:: EXTRACTED DATA ::
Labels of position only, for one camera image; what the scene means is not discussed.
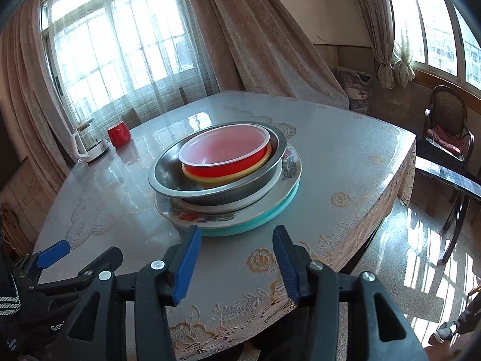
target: shoe
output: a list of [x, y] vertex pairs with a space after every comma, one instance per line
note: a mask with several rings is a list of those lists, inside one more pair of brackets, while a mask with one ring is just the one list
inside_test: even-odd
[[430, 345], [434, 345], [436, 342], [443, 343], [444, 341], [451, 341], [451, 339], [453, 339], [453, 336], [456, 330], [458, 329], [455, 323], [456, 323], [455, 321], [452, 321], [452, 322], [441, 324], [439, 328], [436, 330], [436, 332], [433, 335], [431, 335], [428, 343]]

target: table
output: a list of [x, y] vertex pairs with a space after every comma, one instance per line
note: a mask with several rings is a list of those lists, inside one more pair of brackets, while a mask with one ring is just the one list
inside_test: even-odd
[[[132, 130], [132, 140], [92, 164], [77, 164], [45, 220], [35, 251], [66, 239], [71, 253], [40, 282], [76, 276], [110, 246], [137, 271], [179, 243], [154, 206], [147, 173], [170, 144], [229, 121], [279, 128], [302, 160], [299, 190], [277, 218], [247, 233], [202, 240], [187, 296], [168, 307], [179, 359], [201, 359], [245, 341], [295, 308], [272, 250], [272, 230], [286, 226], [311, 257], [339, 270], [392, 208], [409, 202], [414, 134], [364, 115], [285, 97], [227, 91], [198, 100]], [[135, 354], [133, 308], [127, 307], [127, 351]]]

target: teal plate
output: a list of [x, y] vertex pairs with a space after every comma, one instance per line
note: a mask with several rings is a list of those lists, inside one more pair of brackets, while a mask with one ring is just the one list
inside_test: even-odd
[[[296, 184], [293, 186], [292, 190], [290, 191], [289, 195], [284, 199], [284, 201], [279, 202], [278, 205], [274, 206], [272, 209], [268, 210], [267, 212], [259, 215], [252, 220], [246, 221], [245, 223], [239, 225], [233, 225], [231, 227], [219, 228], [219, 229], [201, 229], [202, 236], [210, 236], [210, 237], [218, 237], [218, 236], [231, 236], [237, 235], [239, 233], [247, 232], [248, 230], [253, 230], [254, 228], [260, 227], [265, 223], [271, 221], [274, 217], [278, 216], [294, 199], [294, 196], [297, 193], [297, 189], [299, 188], [299, 179], [297, 180]], [[175, 225], [177, 230], [187, 230], [187, 228], [180, 227]]]

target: screw
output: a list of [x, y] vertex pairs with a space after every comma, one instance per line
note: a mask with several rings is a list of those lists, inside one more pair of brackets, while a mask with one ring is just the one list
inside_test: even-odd
[[376, 276], [370, 271], [365, 271], [362, 273], [362, 279], [367, 282], [373, 282], [376, 279]]
[[108, 279], [110, 279], [111, 276], [112, 276], [112, 273], [109, 272], [108, 270], [105, 270], [99, 274], [99, 279], [101, 281], [107, 281]]
[[165, 263], [163, 260], [155, 260], [151, 263], [151, 267], [154, 270], [160, 270], [163, 269], [165, 266]]
[[309, 263], [309, 267], [312, 270], [322, 270], [324, 268], [324, 265], [317, 260], [313, 260], [311, 263]]

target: blue gripper pad
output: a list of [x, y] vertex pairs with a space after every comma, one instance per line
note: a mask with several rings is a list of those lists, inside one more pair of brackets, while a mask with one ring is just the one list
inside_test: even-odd
[[37, 267], [46, 269], [58, 262], [60, 259], [70, 253], [70, 244], [67, 240], [61, 240], [38, 255]]
[[188, 285], [191, 283], [192, 273], [194, 272], [194, 267], [199, 257], [201, 239], [202, 233], [199, 227], [195, 226], [191, 242], [187, 246], [184, 257], [175, 273], [175, 288], [172, 293], [172, 300], [176, 305], [179, 304], [187, 294]]
[[286, 242], [290, 242], [290, 245], [294, 247], [286, 229], [282, 225], [278, 225], [274, 228], [274, 232], [272, 233], [272, 246], [274, 248], [274, 254], [276, 254], [277, 263], [282, 275], [282, 280], [284, 281], [284, 286], [286, 287], [287, 295], [296, 305], [298, 305], [301, 301], [301, 293], [299, 292], [299, 274], [295, 270], [288, 252], [288, 247], [285, 244]]

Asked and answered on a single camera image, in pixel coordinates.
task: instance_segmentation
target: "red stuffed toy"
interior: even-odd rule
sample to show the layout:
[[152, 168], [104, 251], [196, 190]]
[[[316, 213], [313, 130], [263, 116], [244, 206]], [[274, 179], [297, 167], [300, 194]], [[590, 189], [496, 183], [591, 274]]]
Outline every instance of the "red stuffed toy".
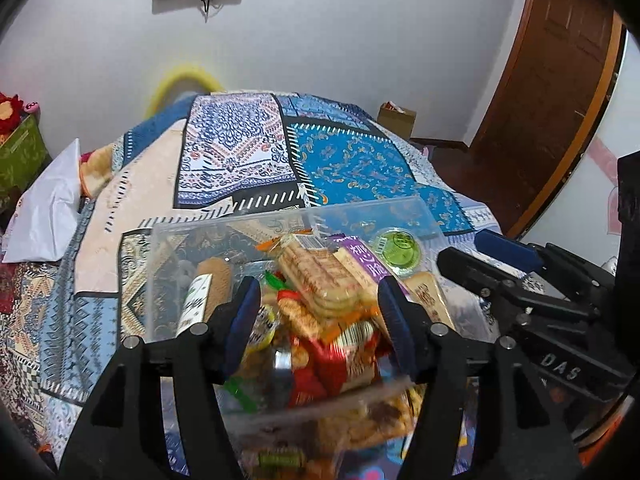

:: ASSIGNED TASK ::
Repeat the data above in full and exactly. Omit every image.

:: SOLVED PROBLEM ::
Labels of position only, for one camera image; what the scene means is not discussed.
target: shoe
output: a list of [x, y] vertex pairs with a space after every comma, one instance per line
note: a mask with several rings is a list of those lists, inside one more pair of brackets, while a mask with one ring is just the one list
inside_test: even-odd
[[430, 345], [434, 345], [436, 342], [443, 343], [444, 341], [451, 341], [451, 339], [453, 339], [453, 336], [456, 330], [458, 329], [455, 323], [456, 323], [455, 321], [452, 321], [452, 322], [441, 324], [439, 328], [436, 330], [436, 332], [433, 335], [431, 335], [428, 343]]

target: table
output: a list of [x, y] vertex pairs with a space after every comma, one instance per line
note: a mask with several rings is a list of those lists, inside one more pair of brackets, while a mask with one ring is just the one list
inside_test: even-odd
[[[132, 130], [132, 140], [92, 164], [77, 164], [45, 220], [35, 251], [66, 239], [71, 253], [40, 282], [76, 276], [110, 246], [137, 271], [179, 243], [154, 206], [147, 173], [170, 144], [229, 121], [279, 128], [302, 160], [299, 190], [277, 218], [247, 233], [202, 240], [187, 296], [168, 307], [179, 359], [201, 359], [245, 341], [295, 308], [272, 250], [272, 230], [286, 226], [311, 257], [339, 270], [392, 208], [409, 202], [414, 134], [364, 115], [285, 97], [227, 91], [198, 100]], [[135, 354], [133, 308], [127, 307], [127, 351]]]

target: teal plate
output: a list of [x, y] vertex pairs with a space after every comma, one instance per line
note: a mask with several rings is a list of those lists, inside one more pair of brackets, while a mask with one ring is just the one list
inside_test: even-odd
[[[296, 184], [293, 186], [292, 190], [290, 191], [289, 195], [284, 199], [284, 201], [279, 202], [278, 205], [274, 206], [272, 209], [268, 210], [267, 212], [259, 215], [252, 220], [246, 221], [245, 223], [239, 225], [233, 225], [231, 227], [219, 228], [219, 229], [201, 229], [202, 236], [210, 236], [210, 237], [218, 237], [218, 236], [231, 236], [237, 235], [239, 233], [247, 232], [248, 230], [253, 230], [254, 228], [260, 227], [265, 223], [271, 221], [274, 217], [278, 216], [294, 199], [294, 196], [297, 193], [297, 189], [299, 188], [299, 179], [297, 180]], [[175, 225], [177, 230], [187, 230], [187, 228], [180, 227]]]

target: screw
output: a list of [x, y] vertex pairs with a space after every comma, one instance per line
note: a mask with several rings is a list of those lists, inside one more pair of brackets, while a mask with one ring is just the one list
inside_test: even-odd
[[376, 276], [370, 271], [365, 271], [362, 273], [362, 279], [367, 282], [373, 282], [376, 279]]
[[108, 279], [110, 279], [111, 276], [112, 276], [112, 273], [109, 272], [108, 270], [105, 270], [99, 274], [99, 279], [101, 281], [107, 281]]
[[165, 263], [163, 260], [155, 260], [151, 263], [151, 267], [154, 270], [160, 270], [163, 269], [165, 266]]
[[309, 263], [309, 267], [312, 270], [322, 270], [324, 268], [324, 265], [317, 260], [313, 260], [311, 263]]

target: blue gripper pad
output: a list of [x, y] vertex pairs with a space after every comma, one instance per line
note: a mask with several rings is a list of those lists, inside one more pair of brackets, while a mask with one ring is just the one list
inside_test: even-odd
[[37, 267], [46, 269], [58, 262], [60, 259], [70, 253], [70, 244], [67, 240], [61, 240], [38, 255]]
[[188, 285], [191, 283], [192, 273], [194, 272], [194, 267], [199, 257], [201, 239], [202, 233], [199, 227], [195, 226], [191, 242], [187, 246], [184, 257], [175, 273], [175, 288], [172, 293], [172, 300], [176, 305], [179, 304], [187, 294]]
[[286, 242], [290, 242], [290, 245], [294, 247], [286, 229], [282, 225], [278, 225], [274, 228], [274, 232], [272, 233], [272, 246], [274, 248], [274, 254], [276, 254], [277, 263], [282, 275], [282, 280], [284, 281], [284, 286], [286, 287], [287, 295], [296, 305], [298, 305], [301, 301], [301, 293], [299, 292], [299, 274], [295, 270], [288, 252], [288, 247], [285, 244]]

Asked and answered on a single camera image, in pixel coordinates.
task: instance_segmentation
target: "red stuffed toy"
interior: even-odd rule
sample to show the layout:
[[152, 168], [104, 251], [196, 190]]
[[[316, 213], [313, 130], [263, 116], [244, 206]], [[274, 179], [297, 167], [300, 194]], [[590, 189], [496, 183], [591, 274]]]
Outline every instance of the "red stuffed toy".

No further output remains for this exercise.